What the exercise asks ▸ Below are records; reproduce exactly the lines from the one that has "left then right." through the one that has "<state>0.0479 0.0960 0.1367", ends included, and nothing more.

Saved data entries:
++++++++++++++++++++

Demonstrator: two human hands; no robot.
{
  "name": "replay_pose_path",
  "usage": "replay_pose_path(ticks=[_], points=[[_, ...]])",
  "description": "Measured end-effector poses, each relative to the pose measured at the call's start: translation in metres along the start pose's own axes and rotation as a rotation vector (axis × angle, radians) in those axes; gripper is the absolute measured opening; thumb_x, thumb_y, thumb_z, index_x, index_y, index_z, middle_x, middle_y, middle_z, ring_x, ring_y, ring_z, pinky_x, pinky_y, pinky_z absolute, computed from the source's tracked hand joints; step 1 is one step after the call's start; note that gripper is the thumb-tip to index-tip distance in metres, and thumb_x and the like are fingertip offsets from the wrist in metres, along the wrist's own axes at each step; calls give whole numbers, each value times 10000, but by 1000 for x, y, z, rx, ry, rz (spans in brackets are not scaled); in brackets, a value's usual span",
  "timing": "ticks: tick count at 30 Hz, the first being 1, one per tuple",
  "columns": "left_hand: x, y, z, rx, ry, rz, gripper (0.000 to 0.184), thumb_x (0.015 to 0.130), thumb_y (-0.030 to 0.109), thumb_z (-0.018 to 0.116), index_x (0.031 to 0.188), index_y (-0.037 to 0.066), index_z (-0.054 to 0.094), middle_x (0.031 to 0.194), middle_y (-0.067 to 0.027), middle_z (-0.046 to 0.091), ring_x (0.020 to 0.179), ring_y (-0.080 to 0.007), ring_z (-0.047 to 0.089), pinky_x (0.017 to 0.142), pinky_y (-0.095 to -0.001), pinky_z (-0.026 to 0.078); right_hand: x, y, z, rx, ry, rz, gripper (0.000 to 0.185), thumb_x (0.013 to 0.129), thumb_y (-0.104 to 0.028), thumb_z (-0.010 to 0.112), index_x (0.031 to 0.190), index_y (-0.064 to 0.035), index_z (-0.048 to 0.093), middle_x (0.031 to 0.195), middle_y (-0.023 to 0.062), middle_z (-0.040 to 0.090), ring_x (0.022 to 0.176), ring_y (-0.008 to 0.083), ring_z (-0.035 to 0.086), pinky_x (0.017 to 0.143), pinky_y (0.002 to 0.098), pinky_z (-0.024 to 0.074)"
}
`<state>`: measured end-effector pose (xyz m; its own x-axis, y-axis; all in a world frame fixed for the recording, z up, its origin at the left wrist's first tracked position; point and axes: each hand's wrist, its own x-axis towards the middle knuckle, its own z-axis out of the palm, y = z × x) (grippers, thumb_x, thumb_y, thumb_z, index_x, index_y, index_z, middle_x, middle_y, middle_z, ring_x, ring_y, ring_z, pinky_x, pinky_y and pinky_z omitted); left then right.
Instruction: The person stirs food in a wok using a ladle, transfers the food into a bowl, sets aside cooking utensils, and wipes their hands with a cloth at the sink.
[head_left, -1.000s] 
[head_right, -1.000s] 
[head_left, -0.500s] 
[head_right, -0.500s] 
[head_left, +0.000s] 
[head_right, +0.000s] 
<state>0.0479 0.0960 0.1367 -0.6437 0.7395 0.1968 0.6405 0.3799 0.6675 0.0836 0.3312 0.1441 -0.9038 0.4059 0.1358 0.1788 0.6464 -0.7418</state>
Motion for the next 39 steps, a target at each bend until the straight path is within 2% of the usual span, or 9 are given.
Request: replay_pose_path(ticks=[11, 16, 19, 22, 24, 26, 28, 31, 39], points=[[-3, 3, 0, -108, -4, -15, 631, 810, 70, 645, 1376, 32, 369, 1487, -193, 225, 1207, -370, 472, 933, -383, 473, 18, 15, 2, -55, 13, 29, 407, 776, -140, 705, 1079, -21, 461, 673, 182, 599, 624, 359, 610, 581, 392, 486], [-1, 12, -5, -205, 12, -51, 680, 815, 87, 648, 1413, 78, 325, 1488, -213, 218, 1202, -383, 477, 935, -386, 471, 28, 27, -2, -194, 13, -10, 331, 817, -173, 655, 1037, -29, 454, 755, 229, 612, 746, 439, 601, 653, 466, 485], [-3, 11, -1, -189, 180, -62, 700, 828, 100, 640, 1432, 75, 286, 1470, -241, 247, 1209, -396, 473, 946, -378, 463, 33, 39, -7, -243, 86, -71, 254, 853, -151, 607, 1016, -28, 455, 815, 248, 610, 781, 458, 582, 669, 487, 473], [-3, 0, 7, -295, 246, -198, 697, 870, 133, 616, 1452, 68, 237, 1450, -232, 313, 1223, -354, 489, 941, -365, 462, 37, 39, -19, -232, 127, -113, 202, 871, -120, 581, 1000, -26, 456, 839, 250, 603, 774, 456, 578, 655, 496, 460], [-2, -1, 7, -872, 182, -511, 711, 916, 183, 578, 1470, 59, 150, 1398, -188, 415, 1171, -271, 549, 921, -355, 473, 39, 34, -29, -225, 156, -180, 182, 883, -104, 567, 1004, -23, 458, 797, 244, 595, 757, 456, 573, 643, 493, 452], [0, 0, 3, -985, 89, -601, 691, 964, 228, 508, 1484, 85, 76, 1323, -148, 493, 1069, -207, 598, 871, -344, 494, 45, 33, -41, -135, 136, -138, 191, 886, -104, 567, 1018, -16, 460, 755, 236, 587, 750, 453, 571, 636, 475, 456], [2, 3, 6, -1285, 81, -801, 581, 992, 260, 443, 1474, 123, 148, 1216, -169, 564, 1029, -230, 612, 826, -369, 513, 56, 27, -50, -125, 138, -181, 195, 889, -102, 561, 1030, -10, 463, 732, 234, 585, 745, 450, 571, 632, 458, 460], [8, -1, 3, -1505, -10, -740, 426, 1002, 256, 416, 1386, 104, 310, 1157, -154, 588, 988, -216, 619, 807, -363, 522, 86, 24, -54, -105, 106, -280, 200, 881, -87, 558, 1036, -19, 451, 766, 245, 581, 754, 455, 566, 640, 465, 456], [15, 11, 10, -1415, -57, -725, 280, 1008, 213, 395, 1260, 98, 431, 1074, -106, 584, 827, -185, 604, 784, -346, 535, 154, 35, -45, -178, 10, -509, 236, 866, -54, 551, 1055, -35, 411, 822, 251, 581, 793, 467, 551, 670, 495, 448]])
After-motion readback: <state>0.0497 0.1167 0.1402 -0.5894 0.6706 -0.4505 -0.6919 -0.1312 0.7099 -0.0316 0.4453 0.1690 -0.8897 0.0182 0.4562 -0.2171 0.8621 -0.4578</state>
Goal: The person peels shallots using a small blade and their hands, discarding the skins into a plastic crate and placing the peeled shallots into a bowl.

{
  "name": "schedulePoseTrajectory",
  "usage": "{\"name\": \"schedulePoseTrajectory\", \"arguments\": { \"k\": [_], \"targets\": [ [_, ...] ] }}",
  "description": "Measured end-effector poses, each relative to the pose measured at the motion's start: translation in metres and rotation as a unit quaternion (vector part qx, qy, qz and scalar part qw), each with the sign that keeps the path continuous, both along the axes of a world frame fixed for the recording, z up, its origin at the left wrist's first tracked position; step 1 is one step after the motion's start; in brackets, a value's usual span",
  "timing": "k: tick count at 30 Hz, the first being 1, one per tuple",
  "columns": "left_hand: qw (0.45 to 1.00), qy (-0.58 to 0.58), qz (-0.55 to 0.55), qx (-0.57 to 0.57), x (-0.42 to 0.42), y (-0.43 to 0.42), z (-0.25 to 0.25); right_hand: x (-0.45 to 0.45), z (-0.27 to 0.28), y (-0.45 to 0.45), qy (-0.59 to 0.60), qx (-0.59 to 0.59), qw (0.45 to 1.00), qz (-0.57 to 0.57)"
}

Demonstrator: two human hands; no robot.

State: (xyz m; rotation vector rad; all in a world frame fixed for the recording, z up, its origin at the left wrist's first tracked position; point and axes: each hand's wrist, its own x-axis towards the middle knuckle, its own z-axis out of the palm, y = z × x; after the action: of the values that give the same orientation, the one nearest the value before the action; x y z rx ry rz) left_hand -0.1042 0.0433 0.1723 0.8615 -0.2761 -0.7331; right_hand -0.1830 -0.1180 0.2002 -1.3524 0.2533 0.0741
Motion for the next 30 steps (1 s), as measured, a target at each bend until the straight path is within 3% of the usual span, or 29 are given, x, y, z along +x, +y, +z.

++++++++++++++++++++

Completed task ▸
`<state>`: measured end-effector pose (xyz m; its own x-axis, y-axis; all in a world frame fixed for the recording, z up, its origin at the left wrist's first tracked position; point and axes: each hand's wrist, its own x-axis towards the middle knuckle, its own z-axis out of the palm, y = z × x) (grippers, thumb_x, thumb_y, thumb_z, index_x, index_y, index_z, middle_x, middle_y, middle_z, ring_x, ring_y, ring_z, pinky_x, pinky_y and pinky_z omitted); left then right.
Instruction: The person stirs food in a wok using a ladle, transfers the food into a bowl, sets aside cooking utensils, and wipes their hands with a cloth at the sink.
[head_left, -1.000s] 
[head_right, -1.000s] 
[head_left, -0.500s] 
[head_right, -0.500s] 
[head_left, +0.000s] 
[head_right, +0.000s] 
<state>0.0479 0.0960 0.1367 -0.6437 0.7395 0.1968 0.6405 0.3799 0.6675 0.0836 0.3312 0.1441 -0.9038 0.4059 0.1358 0.1788 0.6464 -0.7418</state>

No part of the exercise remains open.